Usando o método desenvolvido pelo Núcleo de Pesquisa e Desenvolvimento de Medicamentos (NPDM) da Universidade Federal do Ceará (UFC) e na Maternidade-Escola Assis Chateaubriand (MEAC/UFC), uma equipe médica utilizou pele de tilápia para realizar cirurgia de reconstrução vaginal após procedimento de redesignação sexual de uma paciente trans de Campinas. A cirurgia ocorreu em São Paulo, nesta terça-feira (23). A UFC afirma ser caso inédito no mundo.
A pele de tilápia já é usada no tratamento de queimaduras e na reconstrução vaginal em pacientes com síndrome de Rokitansky e câncer de vagina. Mas a intervenção em caso de mudança de sexo é inédita.
O professor Leonardo Bezerra, do Departamento de Saúde Materno-Infantil e da Pós-Graduação em Cirurgia da UFC, responsável pelo trabalho de pesquisa com pele de tilápia em Fortaleza há três anos, participou do procedimento cirúrgico. Ele assegura que a cirurgia ocorreu “sem complicações”.
Segundo informações divulgadas pela UFC, a paciente já havia sido submetida à cirurgia de redesignação sexual (de homem para mulher). Porém, sofria com problemas funcionais, e, por isso, passou por novo procedimento.
O processo consistiu, inicialmente, na retirada de resíduos que ficaram das intervenções anteriores e impediam que a mulher tivesse relações sexuais.

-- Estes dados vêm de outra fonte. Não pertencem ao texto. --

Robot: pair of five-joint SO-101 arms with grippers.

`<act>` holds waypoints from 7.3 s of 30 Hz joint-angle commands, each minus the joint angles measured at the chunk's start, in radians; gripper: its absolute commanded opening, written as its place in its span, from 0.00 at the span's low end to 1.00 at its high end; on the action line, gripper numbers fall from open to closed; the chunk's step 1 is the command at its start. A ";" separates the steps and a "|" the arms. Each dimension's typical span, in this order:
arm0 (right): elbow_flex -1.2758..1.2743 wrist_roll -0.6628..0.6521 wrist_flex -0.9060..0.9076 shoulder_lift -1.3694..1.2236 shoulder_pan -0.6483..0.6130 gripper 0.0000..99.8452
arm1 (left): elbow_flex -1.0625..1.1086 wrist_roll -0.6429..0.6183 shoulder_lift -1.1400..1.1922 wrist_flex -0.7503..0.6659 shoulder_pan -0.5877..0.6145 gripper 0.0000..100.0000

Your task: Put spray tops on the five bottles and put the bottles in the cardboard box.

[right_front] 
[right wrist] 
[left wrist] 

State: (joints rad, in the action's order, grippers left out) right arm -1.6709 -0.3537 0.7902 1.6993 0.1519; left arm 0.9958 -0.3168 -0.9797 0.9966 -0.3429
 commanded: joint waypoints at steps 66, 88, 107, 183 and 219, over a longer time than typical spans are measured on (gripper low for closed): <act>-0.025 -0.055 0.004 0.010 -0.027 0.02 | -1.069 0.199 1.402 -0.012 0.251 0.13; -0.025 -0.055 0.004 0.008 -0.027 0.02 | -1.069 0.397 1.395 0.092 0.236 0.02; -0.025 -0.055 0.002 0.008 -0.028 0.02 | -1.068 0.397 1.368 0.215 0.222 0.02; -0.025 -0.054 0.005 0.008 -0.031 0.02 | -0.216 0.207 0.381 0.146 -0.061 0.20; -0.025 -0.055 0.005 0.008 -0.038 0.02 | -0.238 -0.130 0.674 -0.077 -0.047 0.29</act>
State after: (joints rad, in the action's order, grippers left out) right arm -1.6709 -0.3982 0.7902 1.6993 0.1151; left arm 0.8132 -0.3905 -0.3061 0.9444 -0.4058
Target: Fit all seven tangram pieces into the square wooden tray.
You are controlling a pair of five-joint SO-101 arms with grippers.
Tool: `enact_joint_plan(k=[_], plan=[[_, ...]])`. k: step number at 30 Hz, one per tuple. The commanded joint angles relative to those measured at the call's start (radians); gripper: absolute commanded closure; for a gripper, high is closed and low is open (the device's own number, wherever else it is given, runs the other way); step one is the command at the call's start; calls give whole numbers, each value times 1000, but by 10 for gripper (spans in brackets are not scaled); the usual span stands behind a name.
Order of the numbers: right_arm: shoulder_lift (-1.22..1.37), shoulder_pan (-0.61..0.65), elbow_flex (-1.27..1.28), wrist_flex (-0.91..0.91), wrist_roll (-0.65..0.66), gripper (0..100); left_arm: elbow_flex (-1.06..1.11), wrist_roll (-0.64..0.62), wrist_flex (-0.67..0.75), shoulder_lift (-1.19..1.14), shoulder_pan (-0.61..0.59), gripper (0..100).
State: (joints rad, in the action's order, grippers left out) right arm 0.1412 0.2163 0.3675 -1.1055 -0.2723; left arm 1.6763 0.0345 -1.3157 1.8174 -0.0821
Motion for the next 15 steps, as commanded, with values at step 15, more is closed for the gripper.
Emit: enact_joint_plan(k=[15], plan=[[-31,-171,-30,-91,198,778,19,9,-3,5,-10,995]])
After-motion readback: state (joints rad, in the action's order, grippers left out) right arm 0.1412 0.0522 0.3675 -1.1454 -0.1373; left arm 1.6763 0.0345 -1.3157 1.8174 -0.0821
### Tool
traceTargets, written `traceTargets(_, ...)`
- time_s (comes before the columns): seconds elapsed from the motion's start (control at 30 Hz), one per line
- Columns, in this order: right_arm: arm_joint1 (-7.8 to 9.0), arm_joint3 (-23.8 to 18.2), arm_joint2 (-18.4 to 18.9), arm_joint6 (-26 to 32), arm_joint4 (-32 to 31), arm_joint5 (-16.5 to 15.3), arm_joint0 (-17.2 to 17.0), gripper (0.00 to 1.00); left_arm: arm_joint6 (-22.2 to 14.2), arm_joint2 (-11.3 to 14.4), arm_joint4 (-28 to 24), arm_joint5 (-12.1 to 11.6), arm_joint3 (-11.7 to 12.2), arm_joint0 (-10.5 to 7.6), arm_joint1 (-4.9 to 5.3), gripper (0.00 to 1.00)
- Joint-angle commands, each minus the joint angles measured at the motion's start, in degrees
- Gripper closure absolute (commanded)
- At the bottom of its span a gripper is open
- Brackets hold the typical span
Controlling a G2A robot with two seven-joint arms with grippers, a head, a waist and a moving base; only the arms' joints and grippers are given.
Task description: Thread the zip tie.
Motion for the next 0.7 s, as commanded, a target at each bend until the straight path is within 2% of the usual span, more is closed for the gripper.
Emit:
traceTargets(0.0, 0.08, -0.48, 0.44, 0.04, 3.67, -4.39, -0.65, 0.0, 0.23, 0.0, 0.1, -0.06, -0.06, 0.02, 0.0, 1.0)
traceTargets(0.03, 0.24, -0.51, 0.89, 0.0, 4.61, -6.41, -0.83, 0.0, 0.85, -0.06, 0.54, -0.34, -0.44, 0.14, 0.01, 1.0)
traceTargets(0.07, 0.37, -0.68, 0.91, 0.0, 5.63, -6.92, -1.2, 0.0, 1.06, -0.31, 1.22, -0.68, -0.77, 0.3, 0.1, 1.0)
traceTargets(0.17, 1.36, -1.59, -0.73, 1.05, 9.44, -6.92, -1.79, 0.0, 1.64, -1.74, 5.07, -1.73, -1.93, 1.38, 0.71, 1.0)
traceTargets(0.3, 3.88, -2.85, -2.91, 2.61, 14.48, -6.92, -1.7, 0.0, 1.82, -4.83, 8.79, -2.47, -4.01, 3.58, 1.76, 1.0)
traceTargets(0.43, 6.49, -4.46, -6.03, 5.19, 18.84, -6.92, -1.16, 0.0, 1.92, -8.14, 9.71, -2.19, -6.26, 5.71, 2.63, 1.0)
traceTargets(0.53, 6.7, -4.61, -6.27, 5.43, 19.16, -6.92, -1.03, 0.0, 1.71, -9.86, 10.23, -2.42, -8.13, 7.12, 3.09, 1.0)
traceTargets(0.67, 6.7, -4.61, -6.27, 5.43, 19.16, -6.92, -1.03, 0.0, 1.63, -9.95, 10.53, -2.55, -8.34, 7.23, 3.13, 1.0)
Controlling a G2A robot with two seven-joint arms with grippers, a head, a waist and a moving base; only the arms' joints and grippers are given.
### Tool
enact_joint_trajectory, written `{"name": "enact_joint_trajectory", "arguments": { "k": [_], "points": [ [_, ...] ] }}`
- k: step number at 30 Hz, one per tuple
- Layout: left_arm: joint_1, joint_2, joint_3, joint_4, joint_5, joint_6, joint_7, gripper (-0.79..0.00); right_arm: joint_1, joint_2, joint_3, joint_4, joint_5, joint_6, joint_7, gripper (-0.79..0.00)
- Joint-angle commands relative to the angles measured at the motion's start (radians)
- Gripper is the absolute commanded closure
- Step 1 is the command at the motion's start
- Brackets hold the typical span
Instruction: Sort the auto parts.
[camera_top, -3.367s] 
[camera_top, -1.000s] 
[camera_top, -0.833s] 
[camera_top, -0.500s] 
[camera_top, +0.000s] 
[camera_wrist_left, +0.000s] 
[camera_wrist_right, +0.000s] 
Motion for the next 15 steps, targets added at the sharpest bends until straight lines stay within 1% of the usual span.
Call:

Com a criação da neovagina, entre o reto e a bexiga, foi a vez de utilizar a pele da tilápia para recobrir toda a cavidade vaginal criada, envolta em um molde que ficará na paciente de cinco a sete dias.
A paciente reagiu bem e deve ter alta em uma semana, informou a universidade.
Minimamente invasivo
O uso da tilápia evita que o enxerto seja feito com pele retirada de outras partes do corpo, geralmente do intestino, para aumentar a largura e o comprimento do canal vaginal. Portanto, é um método menos invasivo.
Para o pesquisador Leonardo Bezerra, além da mínima invasividade, outra vantagem é o baixo custo do procedimento.
É algo extremamente inovador. Já era inovador o uso da pele de tilápia na neovagina, porém a [síndrome de Rokitansky] é uma doença rara e tem pouco impacto, pois muitas pessoas nem sabem que ela existe. O uso em câncer também é raro, porque o câncer de vagina por si só já é raro. A ideia de utilizar pele de tilápia na cirurgia de redesignação é algo inédito”, explica.
“A perspectiva de uso da pele de tilápia já é comprovadamente mais segura, pois estudos anteriores do nosso grupo confirmaram a total ausência de infectantes e uma biocompatibilidade e ausência de rejeições fantástica”, acrescenta.
O professor revela, ainda, que a ideia é, em breve, usar a pele de tilápia na cirurgia de redesignação propriamente dita, evitando um canal estreito e não funcional.
Em médio prazo, o objetivo é usar a pele de tilápia como primeira prótese biológica de animais aquáticos em ginecologia. Além disso, segundo a UFC, também estão em andamento projetos de uso da pele de tilápia acelular para tratamento de incontinência urinária e prolapso genital (distúrbio provocado pela perda de sustentação de órgãos que constituem o assoalho pélvico).
Pesquisa pioneira
Desenvolvida há cerca de três anos em laboratórios da UFC, em Fortaleza, a pesquisa revolucionou o tratamento, principalmente, para vítimas de queimaduras. O método já é utilizado em outros Estados como Paraná, Rio Grande do Sul, São Paulo, Rio de Janeiro, Goiás e Pernambuco. E também fora do país, na Colômbia, Alemanha e Estados Unidos.
Em 2017, vítimas de um incêndio criminoso provocado em uma creche em Janaúba (MG) foram tratadas com o "curativo biológico".
O uso inovador da pele de tilápia também já foi citado em séries de TVcomo "The Good Doctor" e "Grey's Anatomy".